Supplied entries:

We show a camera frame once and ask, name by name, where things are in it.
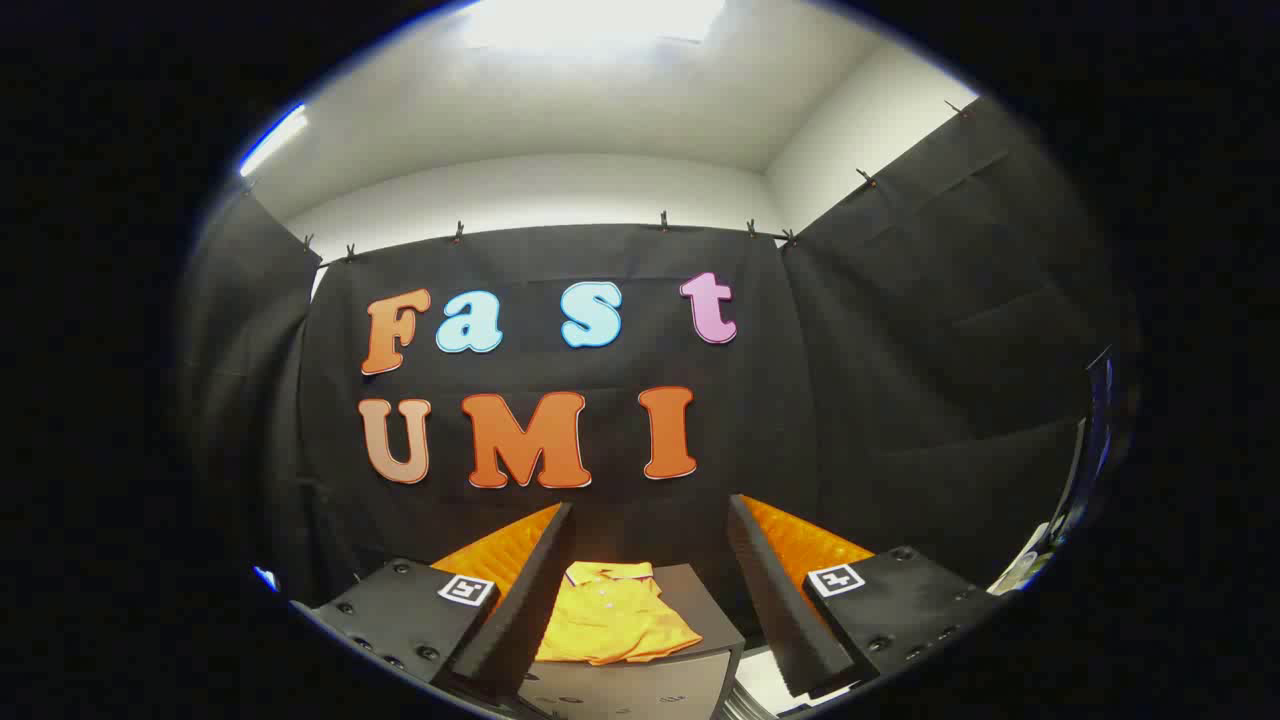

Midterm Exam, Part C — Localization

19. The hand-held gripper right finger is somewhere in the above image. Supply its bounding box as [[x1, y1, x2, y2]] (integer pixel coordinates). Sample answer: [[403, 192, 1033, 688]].
[[727, 494, 1001, 701]]

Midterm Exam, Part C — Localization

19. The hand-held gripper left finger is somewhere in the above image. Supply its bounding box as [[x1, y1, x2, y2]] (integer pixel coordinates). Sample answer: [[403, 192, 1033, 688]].
[[290, 502, 576, 701]]

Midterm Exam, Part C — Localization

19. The yellow polo shirt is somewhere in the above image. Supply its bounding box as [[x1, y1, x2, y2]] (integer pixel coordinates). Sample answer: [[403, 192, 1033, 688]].
[[535, 561, 704, 667]]

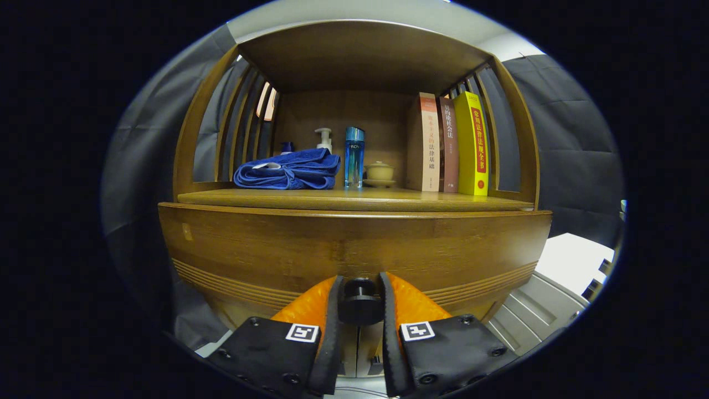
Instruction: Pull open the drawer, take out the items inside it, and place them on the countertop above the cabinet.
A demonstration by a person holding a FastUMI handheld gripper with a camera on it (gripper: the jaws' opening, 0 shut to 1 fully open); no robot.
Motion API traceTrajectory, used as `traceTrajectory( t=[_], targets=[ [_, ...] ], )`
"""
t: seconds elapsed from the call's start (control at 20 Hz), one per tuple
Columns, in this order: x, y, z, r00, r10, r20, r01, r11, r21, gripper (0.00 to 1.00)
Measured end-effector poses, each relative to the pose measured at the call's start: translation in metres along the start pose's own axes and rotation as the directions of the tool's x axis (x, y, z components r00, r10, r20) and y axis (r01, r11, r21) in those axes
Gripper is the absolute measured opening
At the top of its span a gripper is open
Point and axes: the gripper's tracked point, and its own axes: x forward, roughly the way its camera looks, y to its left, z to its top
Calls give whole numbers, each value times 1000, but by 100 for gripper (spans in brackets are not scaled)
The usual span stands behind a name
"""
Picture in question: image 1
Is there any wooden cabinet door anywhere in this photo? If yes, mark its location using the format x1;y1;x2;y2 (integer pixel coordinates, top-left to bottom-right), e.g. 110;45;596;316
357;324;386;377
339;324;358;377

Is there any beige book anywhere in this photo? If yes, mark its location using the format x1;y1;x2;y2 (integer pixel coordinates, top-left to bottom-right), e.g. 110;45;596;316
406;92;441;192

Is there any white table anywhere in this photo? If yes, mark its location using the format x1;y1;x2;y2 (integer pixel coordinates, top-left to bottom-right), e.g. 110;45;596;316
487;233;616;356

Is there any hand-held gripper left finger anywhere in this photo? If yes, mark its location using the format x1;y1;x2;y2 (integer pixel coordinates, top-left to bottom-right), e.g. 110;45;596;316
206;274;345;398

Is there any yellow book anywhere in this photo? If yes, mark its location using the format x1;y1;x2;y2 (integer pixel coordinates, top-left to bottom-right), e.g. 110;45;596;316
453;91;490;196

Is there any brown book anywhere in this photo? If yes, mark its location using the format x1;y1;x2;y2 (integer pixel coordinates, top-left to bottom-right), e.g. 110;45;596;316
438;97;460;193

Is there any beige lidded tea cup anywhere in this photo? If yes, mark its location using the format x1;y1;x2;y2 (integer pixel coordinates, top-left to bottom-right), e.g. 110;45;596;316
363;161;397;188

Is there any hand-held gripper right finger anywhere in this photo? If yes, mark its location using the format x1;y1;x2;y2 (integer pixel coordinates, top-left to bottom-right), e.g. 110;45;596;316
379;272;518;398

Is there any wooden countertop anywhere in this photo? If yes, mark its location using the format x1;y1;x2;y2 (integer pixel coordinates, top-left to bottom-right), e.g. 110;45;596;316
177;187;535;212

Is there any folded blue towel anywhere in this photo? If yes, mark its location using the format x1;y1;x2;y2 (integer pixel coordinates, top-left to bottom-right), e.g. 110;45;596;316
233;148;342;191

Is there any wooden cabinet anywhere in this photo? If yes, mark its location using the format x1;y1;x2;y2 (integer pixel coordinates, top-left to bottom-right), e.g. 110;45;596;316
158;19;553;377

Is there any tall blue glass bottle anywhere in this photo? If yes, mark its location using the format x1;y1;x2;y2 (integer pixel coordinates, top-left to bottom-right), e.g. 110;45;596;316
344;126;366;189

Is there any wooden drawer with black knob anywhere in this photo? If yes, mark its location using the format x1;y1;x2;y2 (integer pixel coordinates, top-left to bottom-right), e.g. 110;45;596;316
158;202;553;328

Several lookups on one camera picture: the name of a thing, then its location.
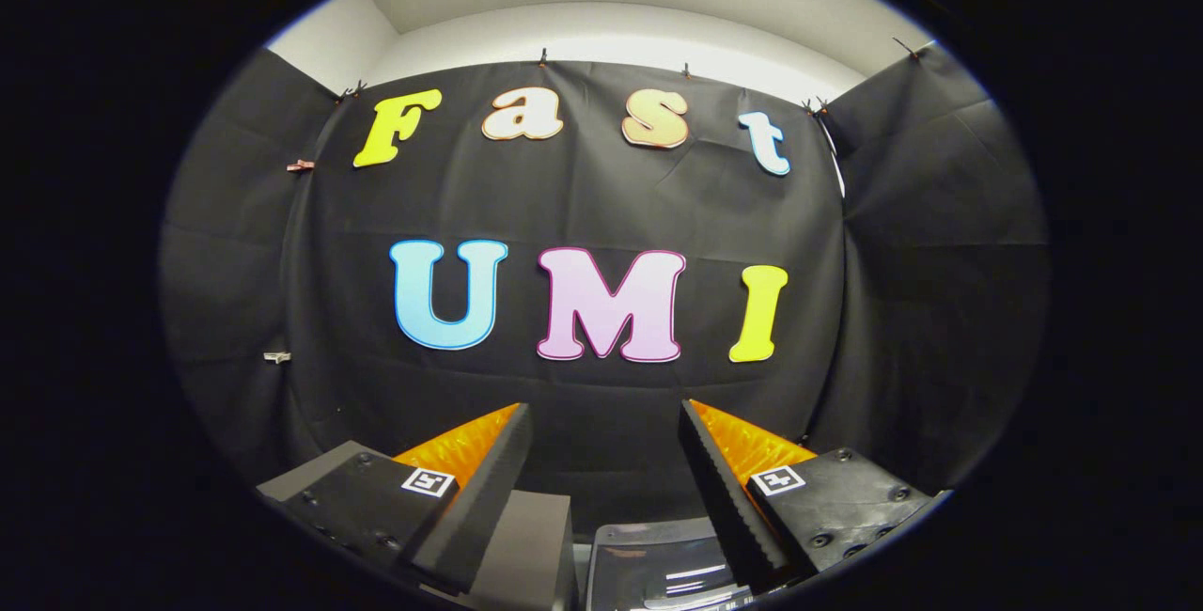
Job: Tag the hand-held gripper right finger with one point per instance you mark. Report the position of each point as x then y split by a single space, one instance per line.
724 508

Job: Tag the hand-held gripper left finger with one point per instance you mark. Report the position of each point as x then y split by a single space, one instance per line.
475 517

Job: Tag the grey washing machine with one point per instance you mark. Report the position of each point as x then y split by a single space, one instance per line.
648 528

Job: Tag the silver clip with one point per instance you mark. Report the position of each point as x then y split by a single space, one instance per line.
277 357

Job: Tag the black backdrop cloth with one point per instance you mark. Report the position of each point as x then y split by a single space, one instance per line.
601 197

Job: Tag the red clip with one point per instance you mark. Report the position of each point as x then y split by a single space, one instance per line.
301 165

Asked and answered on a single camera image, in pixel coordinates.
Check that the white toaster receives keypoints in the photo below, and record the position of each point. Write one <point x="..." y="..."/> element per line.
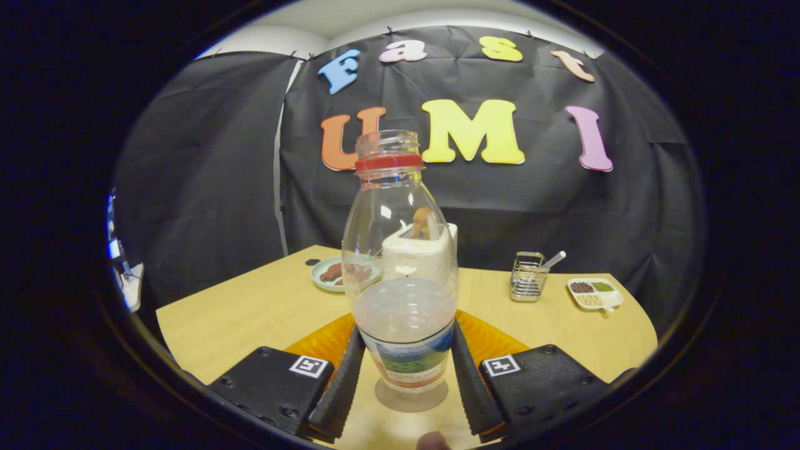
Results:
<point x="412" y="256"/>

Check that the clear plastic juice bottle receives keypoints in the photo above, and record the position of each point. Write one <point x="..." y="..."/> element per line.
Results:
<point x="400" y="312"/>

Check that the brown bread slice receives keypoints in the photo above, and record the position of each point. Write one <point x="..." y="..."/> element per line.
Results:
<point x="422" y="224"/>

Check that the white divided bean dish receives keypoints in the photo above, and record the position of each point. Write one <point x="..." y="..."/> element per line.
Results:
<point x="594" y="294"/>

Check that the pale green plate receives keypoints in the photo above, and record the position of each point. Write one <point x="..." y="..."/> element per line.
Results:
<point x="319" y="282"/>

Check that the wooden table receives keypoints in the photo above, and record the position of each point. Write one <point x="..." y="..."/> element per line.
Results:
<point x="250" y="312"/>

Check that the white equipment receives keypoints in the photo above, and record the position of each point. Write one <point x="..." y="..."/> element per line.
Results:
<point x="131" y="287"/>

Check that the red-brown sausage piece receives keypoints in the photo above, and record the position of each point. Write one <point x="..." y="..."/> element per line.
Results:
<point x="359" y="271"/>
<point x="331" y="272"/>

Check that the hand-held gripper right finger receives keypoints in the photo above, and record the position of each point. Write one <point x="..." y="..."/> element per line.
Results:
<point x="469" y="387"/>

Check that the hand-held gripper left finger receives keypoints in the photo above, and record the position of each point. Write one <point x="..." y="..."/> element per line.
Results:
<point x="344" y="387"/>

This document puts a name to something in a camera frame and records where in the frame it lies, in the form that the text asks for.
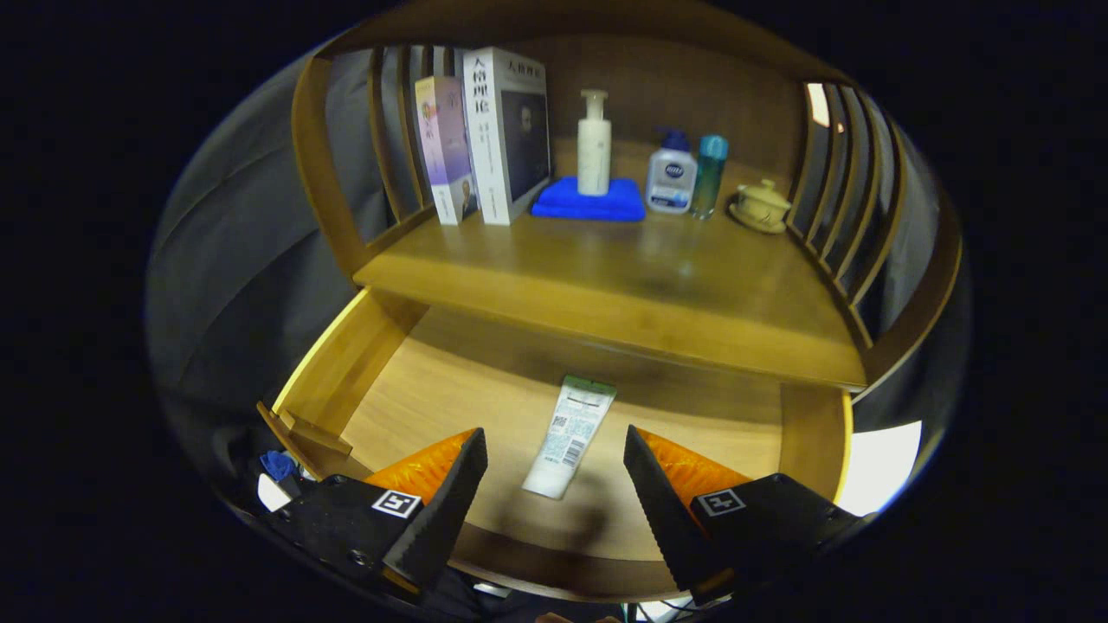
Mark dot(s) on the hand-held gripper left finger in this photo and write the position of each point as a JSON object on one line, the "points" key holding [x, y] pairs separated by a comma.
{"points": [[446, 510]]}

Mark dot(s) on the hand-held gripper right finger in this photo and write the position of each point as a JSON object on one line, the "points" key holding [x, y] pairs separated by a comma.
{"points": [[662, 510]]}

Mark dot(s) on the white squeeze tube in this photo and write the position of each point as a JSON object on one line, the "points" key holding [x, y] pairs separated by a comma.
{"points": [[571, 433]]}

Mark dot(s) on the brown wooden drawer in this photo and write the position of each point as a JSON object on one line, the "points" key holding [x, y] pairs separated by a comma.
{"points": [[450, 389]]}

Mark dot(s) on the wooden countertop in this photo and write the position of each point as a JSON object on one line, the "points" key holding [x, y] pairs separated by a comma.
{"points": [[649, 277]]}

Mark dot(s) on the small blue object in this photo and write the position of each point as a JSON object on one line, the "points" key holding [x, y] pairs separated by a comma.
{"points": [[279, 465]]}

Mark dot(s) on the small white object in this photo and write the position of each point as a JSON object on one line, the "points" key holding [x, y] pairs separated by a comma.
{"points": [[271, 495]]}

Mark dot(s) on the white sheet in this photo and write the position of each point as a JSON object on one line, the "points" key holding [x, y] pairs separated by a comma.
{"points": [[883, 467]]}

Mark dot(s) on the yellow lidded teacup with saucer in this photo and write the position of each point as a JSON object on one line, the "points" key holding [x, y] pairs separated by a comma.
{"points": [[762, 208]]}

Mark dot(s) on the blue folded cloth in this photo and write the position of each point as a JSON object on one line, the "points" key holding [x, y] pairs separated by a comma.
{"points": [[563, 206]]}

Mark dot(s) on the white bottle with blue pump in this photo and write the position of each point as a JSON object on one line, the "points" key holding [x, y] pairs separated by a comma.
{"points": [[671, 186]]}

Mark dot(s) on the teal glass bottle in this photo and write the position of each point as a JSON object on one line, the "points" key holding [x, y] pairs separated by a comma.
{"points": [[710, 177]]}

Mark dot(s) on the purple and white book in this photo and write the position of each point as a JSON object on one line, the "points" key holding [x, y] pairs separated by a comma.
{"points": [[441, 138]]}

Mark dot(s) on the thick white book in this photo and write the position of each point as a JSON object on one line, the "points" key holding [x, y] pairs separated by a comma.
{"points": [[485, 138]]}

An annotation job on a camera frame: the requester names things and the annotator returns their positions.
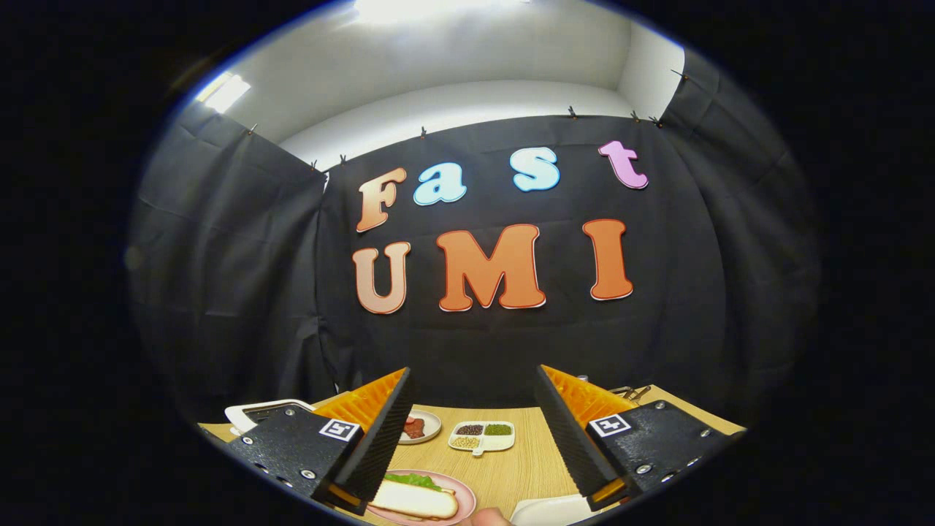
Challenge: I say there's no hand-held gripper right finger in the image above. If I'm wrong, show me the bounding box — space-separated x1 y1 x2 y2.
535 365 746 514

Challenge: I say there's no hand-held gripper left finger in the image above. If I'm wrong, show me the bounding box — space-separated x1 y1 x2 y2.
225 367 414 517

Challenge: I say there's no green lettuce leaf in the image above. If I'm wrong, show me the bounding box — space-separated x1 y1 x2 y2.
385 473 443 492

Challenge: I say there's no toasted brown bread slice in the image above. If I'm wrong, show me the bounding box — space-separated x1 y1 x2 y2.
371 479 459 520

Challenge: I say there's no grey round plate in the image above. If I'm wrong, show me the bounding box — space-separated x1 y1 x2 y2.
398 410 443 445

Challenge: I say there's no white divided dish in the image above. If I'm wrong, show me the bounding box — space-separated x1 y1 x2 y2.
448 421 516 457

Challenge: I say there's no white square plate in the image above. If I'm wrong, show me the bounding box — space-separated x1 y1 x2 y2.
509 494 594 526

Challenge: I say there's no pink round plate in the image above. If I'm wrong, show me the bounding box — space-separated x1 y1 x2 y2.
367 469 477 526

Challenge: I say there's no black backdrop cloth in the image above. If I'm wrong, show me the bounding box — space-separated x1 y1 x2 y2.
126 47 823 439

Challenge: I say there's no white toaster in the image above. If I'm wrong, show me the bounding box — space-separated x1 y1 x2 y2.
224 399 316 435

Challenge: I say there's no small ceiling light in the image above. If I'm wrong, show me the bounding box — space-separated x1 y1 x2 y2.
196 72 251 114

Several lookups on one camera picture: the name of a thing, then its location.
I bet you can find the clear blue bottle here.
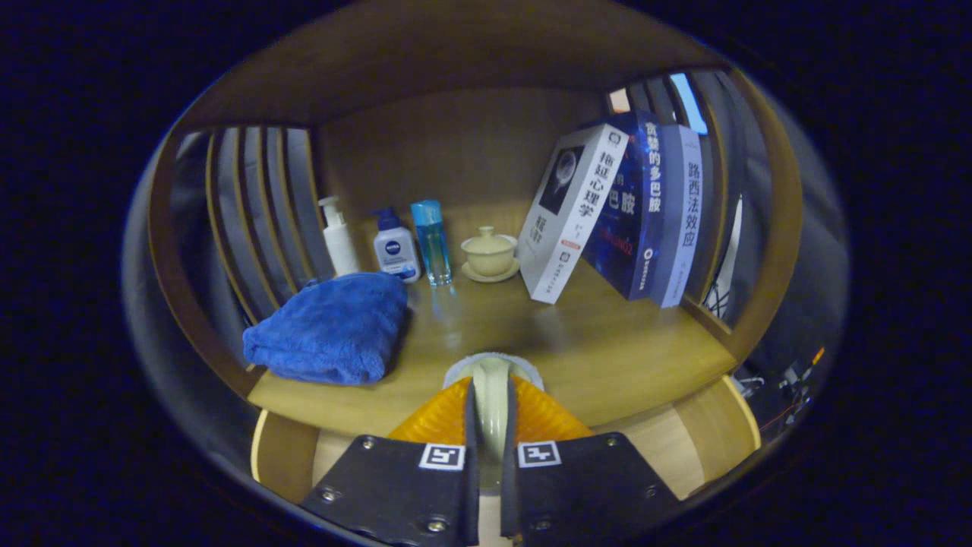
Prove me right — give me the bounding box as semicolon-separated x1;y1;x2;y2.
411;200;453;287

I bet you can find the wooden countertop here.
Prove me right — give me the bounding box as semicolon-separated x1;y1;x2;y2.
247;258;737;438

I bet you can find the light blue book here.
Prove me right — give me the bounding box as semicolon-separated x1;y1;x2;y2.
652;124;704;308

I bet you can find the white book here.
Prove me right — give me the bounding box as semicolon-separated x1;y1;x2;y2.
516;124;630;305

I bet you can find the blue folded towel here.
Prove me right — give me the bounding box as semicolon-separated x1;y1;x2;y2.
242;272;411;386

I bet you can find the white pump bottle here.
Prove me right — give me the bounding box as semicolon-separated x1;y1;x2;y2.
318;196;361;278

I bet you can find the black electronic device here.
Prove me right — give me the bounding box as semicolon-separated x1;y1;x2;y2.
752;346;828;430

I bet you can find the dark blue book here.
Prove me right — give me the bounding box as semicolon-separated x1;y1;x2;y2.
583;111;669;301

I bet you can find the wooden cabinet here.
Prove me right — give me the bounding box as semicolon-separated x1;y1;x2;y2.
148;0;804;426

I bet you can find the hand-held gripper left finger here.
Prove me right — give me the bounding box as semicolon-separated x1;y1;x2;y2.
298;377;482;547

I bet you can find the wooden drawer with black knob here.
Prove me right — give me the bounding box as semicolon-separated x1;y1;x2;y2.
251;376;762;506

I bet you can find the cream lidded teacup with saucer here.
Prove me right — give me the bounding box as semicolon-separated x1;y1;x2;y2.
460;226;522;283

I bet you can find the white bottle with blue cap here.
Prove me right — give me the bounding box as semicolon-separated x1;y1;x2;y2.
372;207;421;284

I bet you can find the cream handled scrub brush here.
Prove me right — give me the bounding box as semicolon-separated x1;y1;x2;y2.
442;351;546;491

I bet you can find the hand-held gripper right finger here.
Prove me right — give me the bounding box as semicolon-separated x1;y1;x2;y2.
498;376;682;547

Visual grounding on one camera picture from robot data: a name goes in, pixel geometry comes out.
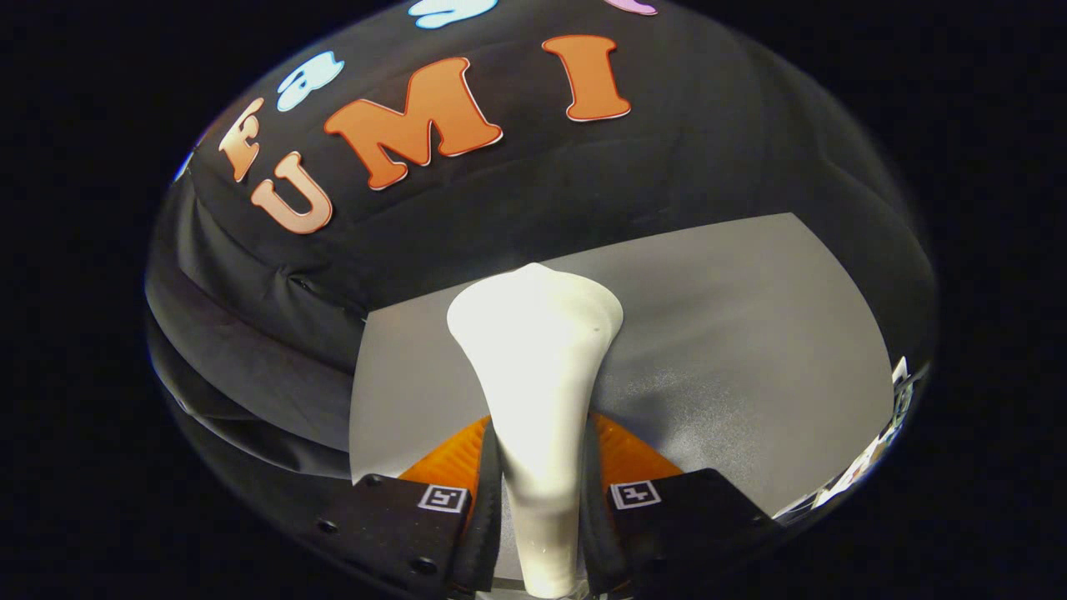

Task to carry out:
Copy out every line of the data that includes the word "start".

Output for this task:
t: seconds elapsed from the call's start (control at 20 Hz), one per tuple
Measured end-effector poses, each relative to the pose measured at the call's start: translation in metres along the start pose's own axes and rotation as the directions of the tool's x axis (x, y, z components r00, r10, r20) and y axis (r01, r11, r21) in those axes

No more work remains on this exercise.